Session Abstract
But the volume is, characteristically, virtually silent on its own theoretical presuppositions. Goitein explained what he was doing in a single page devoted to what he called Sachkultur, a term that appears to have a solid German academic pedigree.
In decoding the documents’ rich technical vocabulary for objects, materials, and techniques, Goitein relied on one of the founders of the field of Islamic art history, Richard Ettinghausen. But his relationship to art history and archeology remains either casual or opaque or both. The four intervening decades have witnessed an explosion of scholarship on material culture in art history, archaeology, history and anthropology. All this water under the bridge persuaded us to ask what a fresh look at the world of material culture in the Geniza documents could look like given what we know not only about material culture, but also about the medieval Middle East and Indian Ocean, whose history has been transformed by precisely the documents Goitein opened up.

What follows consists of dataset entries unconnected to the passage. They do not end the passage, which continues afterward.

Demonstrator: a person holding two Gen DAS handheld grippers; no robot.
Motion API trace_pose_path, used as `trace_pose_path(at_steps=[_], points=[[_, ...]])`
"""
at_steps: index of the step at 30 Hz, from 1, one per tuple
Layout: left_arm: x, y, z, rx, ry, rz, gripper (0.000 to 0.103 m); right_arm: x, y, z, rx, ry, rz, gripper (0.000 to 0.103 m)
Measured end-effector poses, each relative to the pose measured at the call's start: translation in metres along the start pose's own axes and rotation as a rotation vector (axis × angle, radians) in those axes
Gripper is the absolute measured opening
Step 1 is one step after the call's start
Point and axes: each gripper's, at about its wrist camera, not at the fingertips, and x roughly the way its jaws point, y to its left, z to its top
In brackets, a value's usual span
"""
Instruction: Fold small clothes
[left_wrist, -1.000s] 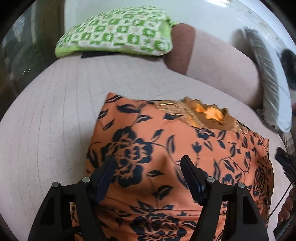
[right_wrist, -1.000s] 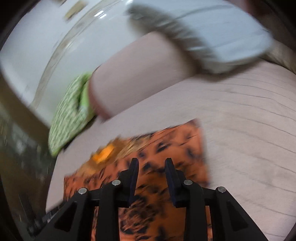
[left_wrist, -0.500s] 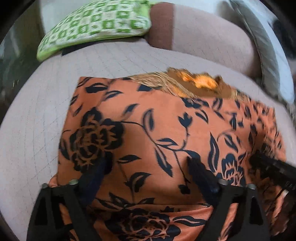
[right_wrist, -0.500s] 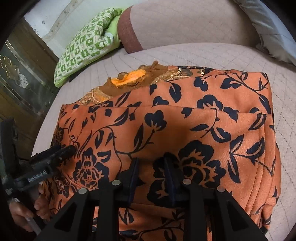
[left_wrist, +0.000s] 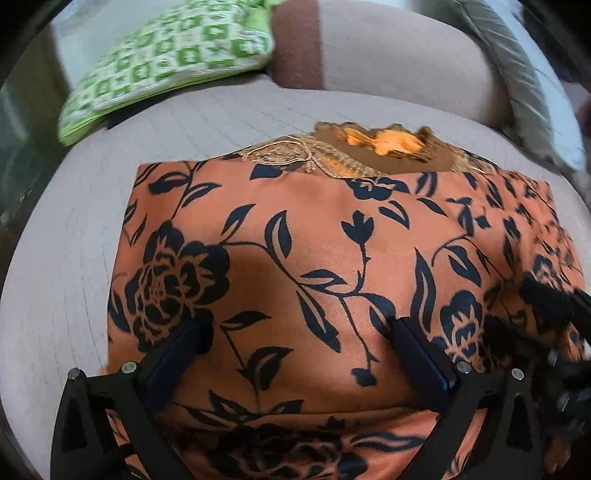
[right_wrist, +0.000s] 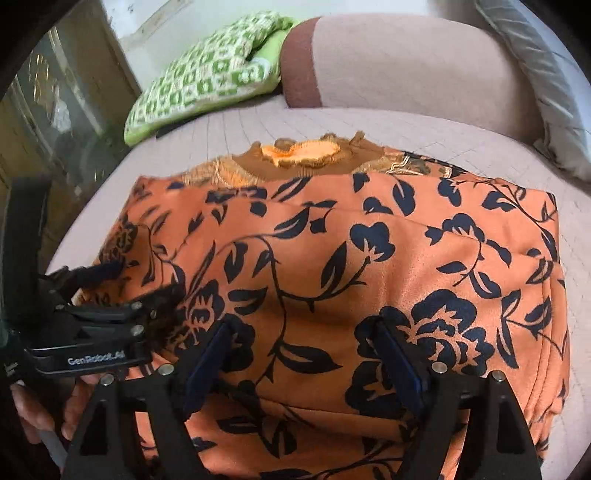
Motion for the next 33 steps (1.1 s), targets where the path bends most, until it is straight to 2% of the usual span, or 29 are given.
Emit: trace_pose_path(at_steps=[2,3,5,6,7,8,10,12,15,18,24,28,30,33], points=[[-0.01,0.016,0.002,-0.04,-0.038,0.059,0.103,-0.008,-0.015,0.004,0.077,-0.011,0.059,0.076],[-0.018,0.027,0.003,-0.066,-0.07,0.108,0.103,-0.015,-0.023,0.005,0.11,-0.026,0.056,0.074],[-0.024,0.041,0.004,-0.097,-0.092,0.136,0.103,-0.026,-0.03,0.008,0.129,-0.077,0.012,0.074],[-0.025,0.046,0.004,-0.108,-0.091,0.131,0.103,-0.035,-0.031,0.01,0.118,-0.112,-0.021,0.071],[-0.023,0.048,0.003,-0.111,-0.081,0.125,0.103,-0.041,-0.031,0.011,0.108,-0.13,-0.048,0.061],[-0.019,0.048,0.002,-0.107,-0.062,0.126,0.103,-0.043,-0.031,0.012,0.102,-0.135,-0.081,0.057],[0.001,0.044,0.0,-0.079,0.017,0.151,0.103,-0.035,-0.036,0.01,0.118,-0.086,-0.129,0.049],[0.005,0.046,-0.002,-0.112,0.021,0.128,0.103,-0.014,-0.045,0.004,0.132,0.004,-0.165,0.045],[0.005,0.051,0.001,-0.134,0.044,0.105,0.103,-0.014,-0.036,0.006,0.047,-0.01,-0.218,0.044],[0.002,0.052,0.003,-0.141,0.037,0.104,0.103,-0.019,-0.042,0.008,0.091,-0.011,-0.181,0.044],[-0.024,0.041,-0.005,-0.069,-0.026,0.101,0.103,-0.05,-0.05,0.003,0.145,-0.059,-0.06,0.046],[-0.058,0.053,-0.033,-0.07,-0.055,0.112,0.103,-0.084,-0.037,-0.006,0.133,-0.112,-0.036,0.056],[-0.073,0.067,-0.049,-0.092,-0.057,0.134,0.103,-0.101,-0.035,-0.016,0.142,-0.127,-0.04,0.057],[-0.096,0.089,-0.079,-0.129,-0.059,0.147,0.103,-0.132,-0.049,-0.046,0.221,-0.148,-0.024,0.06]])
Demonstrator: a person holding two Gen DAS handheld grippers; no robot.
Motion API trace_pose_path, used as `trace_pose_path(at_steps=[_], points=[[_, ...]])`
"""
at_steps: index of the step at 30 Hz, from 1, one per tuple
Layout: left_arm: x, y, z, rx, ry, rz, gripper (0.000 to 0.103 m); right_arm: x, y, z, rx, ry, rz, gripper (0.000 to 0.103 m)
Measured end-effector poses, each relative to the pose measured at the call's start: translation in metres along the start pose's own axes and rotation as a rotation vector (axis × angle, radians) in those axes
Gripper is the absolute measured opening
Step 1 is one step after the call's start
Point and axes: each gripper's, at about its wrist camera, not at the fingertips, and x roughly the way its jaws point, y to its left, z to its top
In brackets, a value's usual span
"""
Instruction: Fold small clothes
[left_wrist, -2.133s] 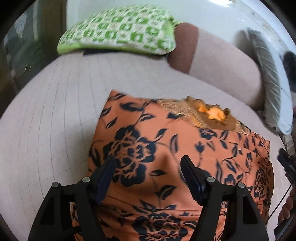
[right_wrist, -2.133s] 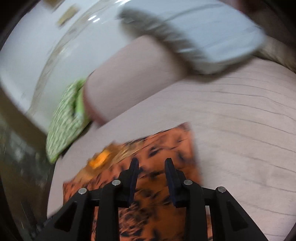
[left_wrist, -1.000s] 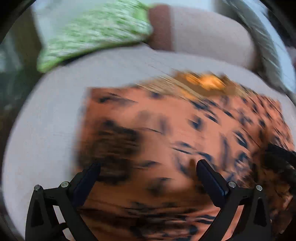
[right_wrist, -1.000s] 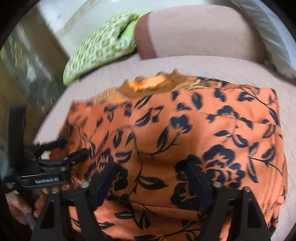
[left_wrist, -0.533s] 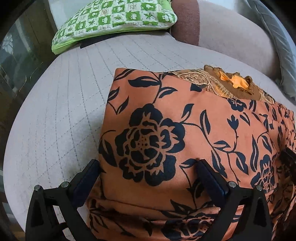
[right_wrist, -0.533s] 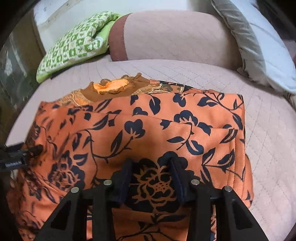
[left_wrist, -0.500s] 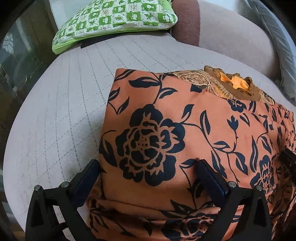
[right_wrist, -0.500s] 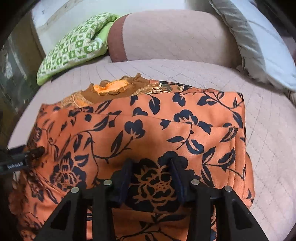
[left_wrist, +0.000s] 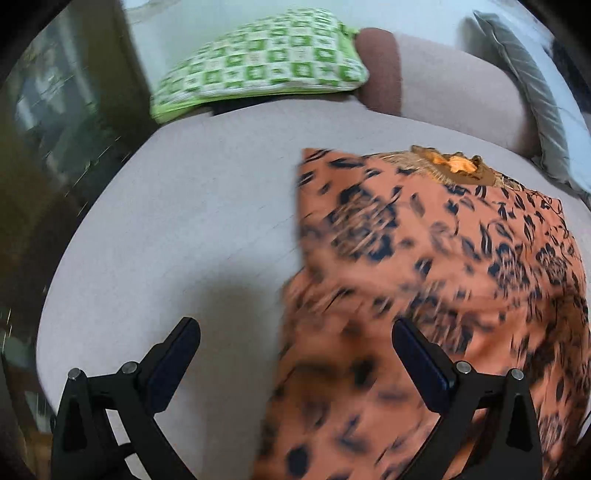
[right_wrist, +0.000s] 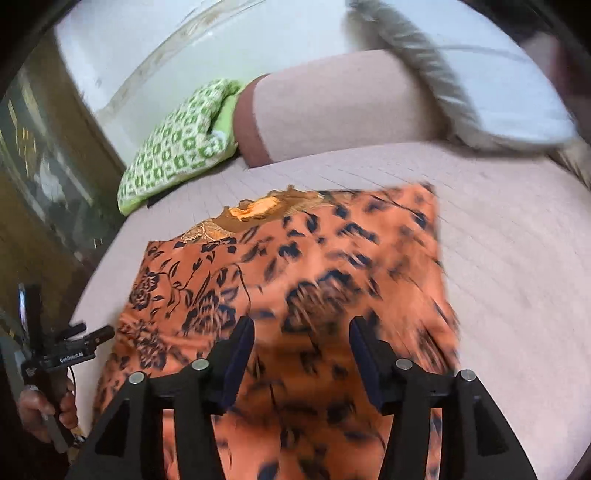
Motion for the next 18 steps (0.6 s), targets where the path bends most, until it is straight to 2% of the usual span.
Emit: trace_pose_path(at_steps=[3,8,12,18], points=[[-0.02,0.032,-0.037,-0.04,0.029,-0.022,0.103,-0.03,-0.032,-0.028,0.107,-0.006,0.006,0.062],[-0.047,0.064,-0.081,-0.067,0.059,0.024,0.103,-0.066,-0.065,-0.072,0.194,0.022,-0.016,0.062],[-0.068,0.078,-0.105,-0.09,0.067,0.011,0.103,-0.077,-0.067,-0.095,0.202,0.053,-0.003,0.062],[-0.084,0.071,-0.119,-0.056,0.078,0.007,0.103,-0.088,-0.047,-0.111,0.168,0.074,0.045,0.062]])
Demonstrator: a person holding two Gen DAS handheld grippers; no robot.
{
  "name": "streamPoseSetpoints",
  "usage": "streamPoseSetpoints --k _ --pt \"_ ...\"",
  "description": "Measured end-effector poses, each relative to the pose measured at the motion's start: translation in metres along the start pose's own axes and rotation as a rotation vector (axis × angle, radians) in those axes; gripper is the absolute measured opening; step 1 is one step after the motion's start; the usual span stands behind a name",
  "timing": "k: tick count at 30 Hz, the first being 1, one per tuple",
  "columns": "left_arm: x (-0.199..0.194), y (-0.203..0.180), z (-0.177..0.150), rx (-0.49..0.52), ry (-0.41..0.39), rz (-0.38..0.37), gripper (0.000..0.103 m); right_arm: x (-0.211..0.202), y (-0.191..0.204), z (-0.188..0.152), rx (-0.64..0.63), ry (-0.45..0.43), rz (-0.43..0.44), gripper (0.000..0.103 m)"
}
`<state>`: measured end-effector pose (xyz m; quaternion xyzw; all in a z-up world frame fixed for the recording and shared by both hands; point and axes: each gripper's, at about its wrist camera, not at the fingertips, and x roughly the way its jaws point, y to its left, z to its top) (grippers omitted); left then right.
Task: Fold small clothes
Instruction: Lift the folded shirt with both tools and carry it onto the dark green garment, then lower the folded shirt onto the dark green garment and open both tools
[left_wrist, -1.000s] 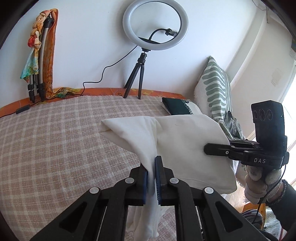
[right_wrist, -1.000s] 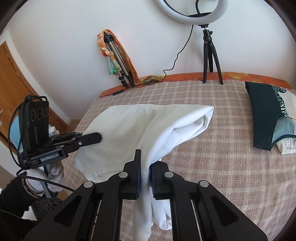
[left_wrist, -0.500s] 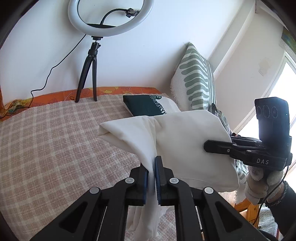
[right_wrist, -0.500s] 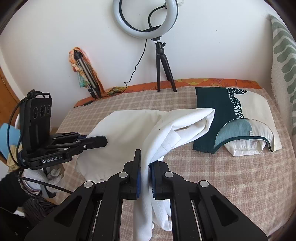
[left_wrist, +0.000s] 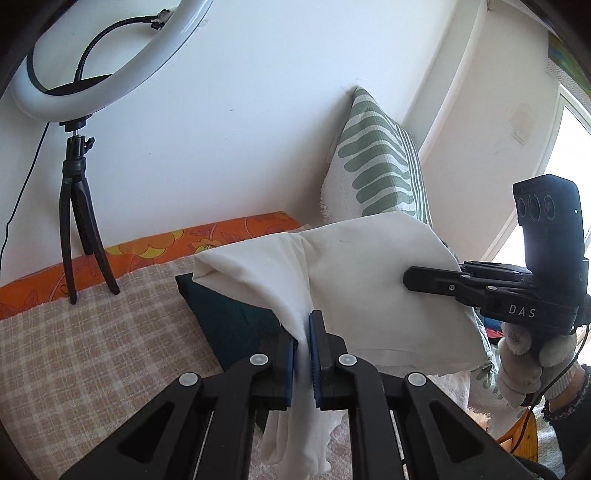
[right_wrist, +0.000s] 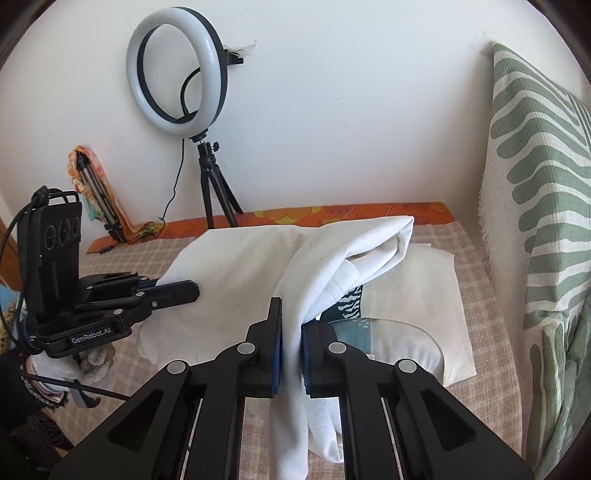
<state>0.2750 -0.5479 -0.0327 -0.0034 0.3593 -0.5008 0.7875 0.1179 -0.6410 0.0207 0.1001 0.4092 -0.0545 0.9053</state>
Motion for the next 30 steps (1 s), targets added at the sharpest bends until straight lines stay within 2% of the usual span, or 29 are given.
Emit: streamPoseSetpoints --k 4,8,12,18,19,22,25,26,28,30 --pt "0.039 0.005 0.011 -0.029 0.006 0.007 0.005 0.023 -0.03 0.011 0.012 0.001 -0.024 0.007" --pt "0.07 0.008 0.007 -0.02 0.04 0.044 0.005 0.05 -0.057 0.013 0.007 0.04 -0.07 0.007" --pt "0.084 0.012 0.001 -0.015 0.07 0.08 0.004 0.07 -0.079 0.012 0.025 0.072 -0.127 0.007" --pt "0.086 0.014 -0.004 0.026 0.098 0.152 0.006 0.094 -0.098 0.008 0.022 0.141 -0.277 0.007" --pt "0.085 0.016 -0.005 0.025 0.102 0.161 0.008 0.096 -0.101 0.007 0.027 0.151 -0.308 0.008" --pt "0.081 0.018 -0.005 0.02 0.103 0.18 0.034 0.095 -0.109 0.005 0.051 0.158 -0.375 0.015" --pt "0.074 0.015 -0.004 0.04 0.092 0.195 0.041 0.085 -0.112 0.005 0.085 0.134 -0.396 0.034" --pt "0.072 0.013 -0.005 0.048 0.092 0.2 0.05 0.081 -0.111 0.004 0.092 0.12 -0.393 0.037" --pt "0.065 0.008 -0.007 0.068 0.079 0.208 0.062 0.075 -0.108 0.006 0.099 0.101 -0.403 0.038" --pt "0.057 0.003 -0.008 0.087 0.066 0.219 0.064 0.069 -0.104 0.006 0.11 0.093 -0.411 0.046"
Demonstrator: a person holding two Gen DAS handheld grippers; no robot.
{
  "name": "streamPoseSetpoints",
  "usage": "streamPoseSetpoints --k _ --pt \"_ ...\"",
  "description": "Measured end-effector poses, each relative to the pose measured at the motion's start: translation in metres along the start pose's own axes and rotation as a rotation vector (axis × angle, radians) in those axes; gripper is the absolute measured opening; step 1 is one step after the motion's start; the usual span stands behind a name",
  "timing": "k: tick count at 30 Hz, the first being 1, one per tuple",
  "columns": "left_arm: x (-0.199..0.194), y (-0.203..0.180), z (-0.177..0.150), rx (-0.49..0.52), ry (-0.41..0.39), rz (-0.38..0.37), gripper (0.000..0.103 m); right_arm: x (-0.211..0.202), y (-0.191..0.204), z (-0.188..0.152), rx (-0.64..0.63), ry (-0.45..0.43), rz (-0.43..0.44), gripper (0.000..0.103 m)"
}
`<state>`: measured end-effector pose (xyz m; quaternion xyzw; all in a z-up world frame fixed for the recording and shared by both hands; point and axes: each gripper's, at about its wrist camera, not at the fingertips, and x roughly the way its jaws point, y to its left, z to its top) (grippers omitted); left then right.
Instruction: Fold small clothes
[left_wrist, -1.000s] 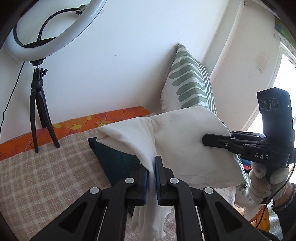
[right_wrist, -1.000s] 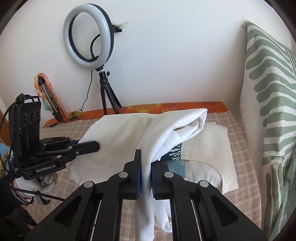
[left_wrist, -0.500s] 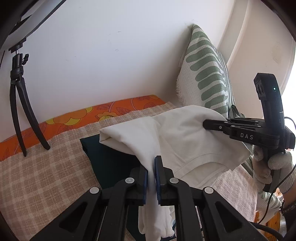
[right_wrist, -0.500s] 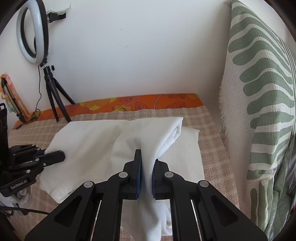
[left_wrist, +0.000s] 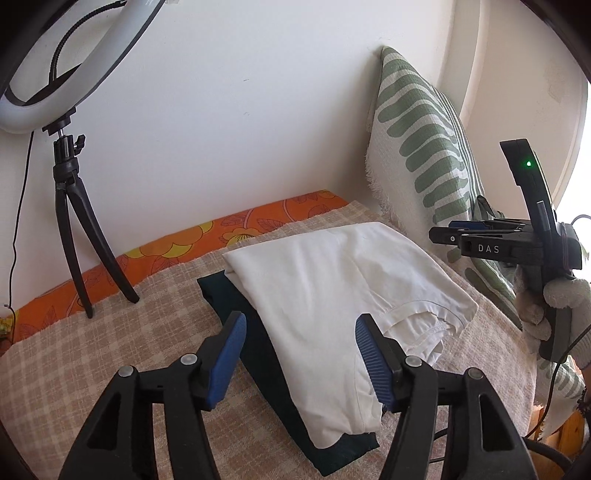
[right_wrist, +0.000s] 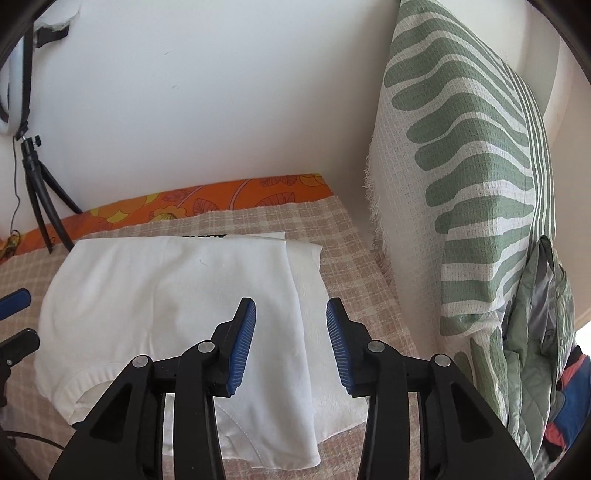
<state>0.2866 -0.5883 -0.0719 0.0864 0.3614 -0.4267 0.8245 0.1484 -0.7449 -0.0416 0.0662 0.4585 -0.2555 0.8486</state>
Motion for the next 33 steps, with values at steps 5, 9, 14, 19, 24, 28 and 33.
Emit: streamPoseSetpoints --k 5,9,14,19,24,28,33 --pt "-0.029 -0.005 -0.005 0.001 -0.023 0.003 0.08 -0.026 0.009 -0.002 0.019 -0.033 -0.023 0.055" --pt "-0.062 -0.011 -0.012 0.021 -0.056 0.018 0.087 -0.057 0.015 -0.003 0.052 -0.072 -0.013 0.061" --pt "-0.108 -0.018 -0.025 0.037 -0.092 0.031 0.097 -0.101 0.033 -0.011 0.074 -0.133 -0.034 0.075" --pt "-0.154 -0.018 -0.043 0.048 -0.126 0.048 0.102 -0.144 0.062 -0.031 0.067 -0.186 -0.035 0.08" --pt "-0.196 -0.013 -0.068 0.053 -0.153 0.047 0.103 -0.177 0.085 -0.055 0.1 -0.196 -0.026 0.081" --pt "-0.224 -0.011 -0.091 0.072 -0.17 0.057 0.103 -0.199 0.1 -0.081 0.138 -0.205 0.015 0.081" --pt "-0.251 -0.004 -0.118 0.061 -0.17 0.054 0.103 -0.224 0.125 -0.113 0.122 -0.233 -0.004 0.081"
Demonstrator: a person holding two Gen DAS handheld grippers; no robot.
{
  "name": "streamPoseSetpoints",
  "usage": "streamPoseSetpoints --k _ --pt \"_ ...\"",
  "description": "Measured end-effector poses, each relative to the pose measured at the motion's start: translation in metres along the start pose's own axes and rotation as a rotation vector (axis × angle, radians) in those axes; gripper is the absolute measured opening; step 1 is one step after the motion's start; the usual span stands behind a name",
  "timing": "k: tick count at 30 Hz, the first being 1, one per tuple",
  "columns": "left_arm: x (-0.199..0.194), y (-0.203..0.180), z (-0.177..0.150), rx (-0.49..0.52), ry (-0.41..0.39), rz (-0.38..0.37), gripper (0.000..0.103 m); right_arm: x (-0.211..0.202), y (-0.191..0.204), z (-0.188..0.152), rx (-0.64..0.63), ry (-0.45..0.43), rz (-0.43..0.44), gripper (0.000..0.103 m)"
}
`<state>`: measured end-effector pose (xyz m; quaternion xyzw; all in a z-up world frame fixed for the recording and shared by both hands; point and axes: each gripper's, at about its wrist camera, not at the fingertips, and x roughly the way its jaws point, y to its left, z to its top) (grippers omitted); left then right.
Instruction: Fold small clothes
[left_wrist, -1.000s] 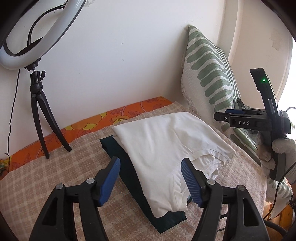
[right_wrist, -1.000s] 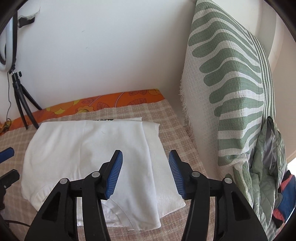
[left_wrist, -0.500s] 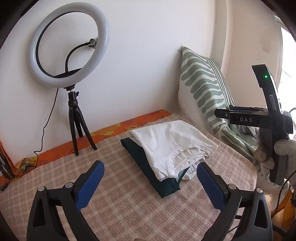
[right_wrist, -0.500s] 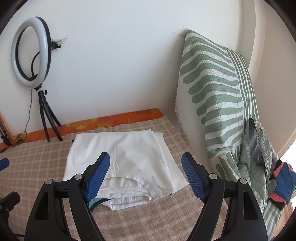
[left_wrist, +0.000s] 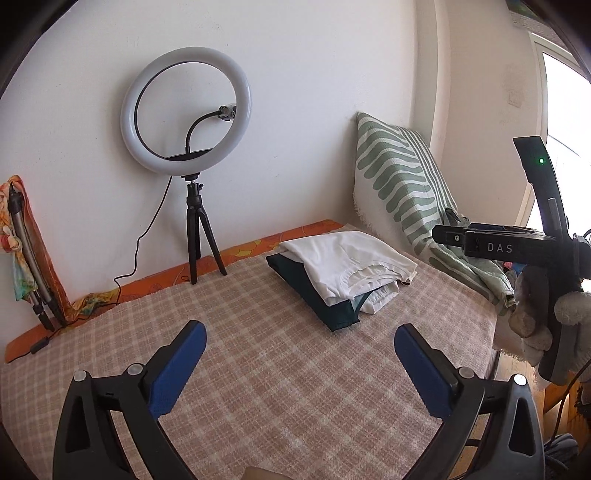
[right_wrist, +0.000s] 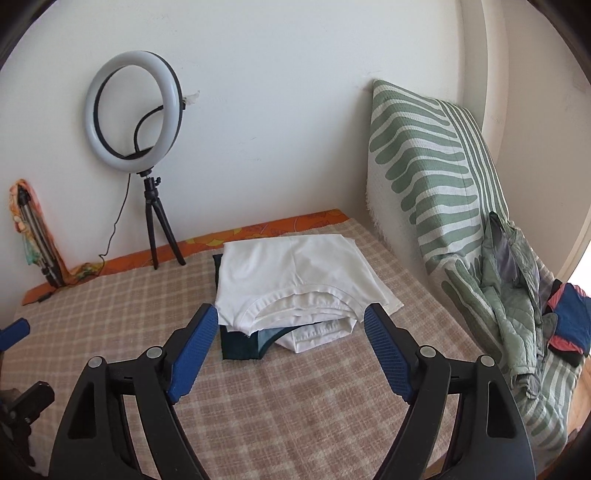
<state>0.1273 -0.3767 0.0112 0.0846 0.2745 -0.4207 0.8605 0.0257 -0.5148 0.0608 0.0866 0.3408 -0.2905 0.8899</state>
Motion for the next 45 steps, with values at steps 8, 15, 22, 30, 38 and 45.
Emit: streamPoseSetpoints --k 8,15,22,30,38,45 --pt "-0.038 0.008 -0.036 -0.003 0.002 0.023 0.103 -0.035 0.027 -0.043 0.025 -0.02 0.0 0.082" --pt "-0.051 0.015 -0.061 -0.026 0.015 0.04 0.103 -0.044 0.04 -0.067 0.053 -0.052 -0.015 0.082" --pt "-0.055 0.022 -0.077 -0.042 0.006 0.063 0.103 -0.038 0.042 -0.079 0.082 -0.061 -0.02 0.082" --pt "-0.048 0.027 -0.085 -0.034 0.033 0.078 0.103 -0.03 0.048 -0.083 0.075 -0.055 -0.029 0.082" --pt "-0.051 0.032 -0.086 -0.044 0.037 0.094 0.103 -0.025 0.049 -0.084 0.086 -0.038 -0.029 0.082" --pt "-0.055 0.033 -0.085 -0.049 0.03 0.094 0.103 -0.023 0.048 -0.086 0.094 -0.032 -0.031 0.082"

The four panelists will approach this question from different angles. Peter Miller will evaluate Goitein’s Sachkultur in its own intellectual context — especially that of early twentieth-century German thought — and in light of today’s richly theorized field of material culture. Elizabeth Lambourn will make real objects speak to Geniza texts, putting the last several decades of archaeological findings and theory into the picture for the first time. Lorenzo Bondioli will explore what Goitein called the “semipublic spaces” of the ports, the Houses — caravanserais coupled with bourses and toll-stations, and above all, mechanisms for ensuring that objects of exchange passed the scrutiny of state functionaries — with an eye to the social production of space and the political economy of medieval Egypt. Marina Rustow will reconstruct the object-biography — from raw material to millennium-old artifact — of the most pervasive object in Goitein’s research apparatus, but one he never discussed: documents on paper.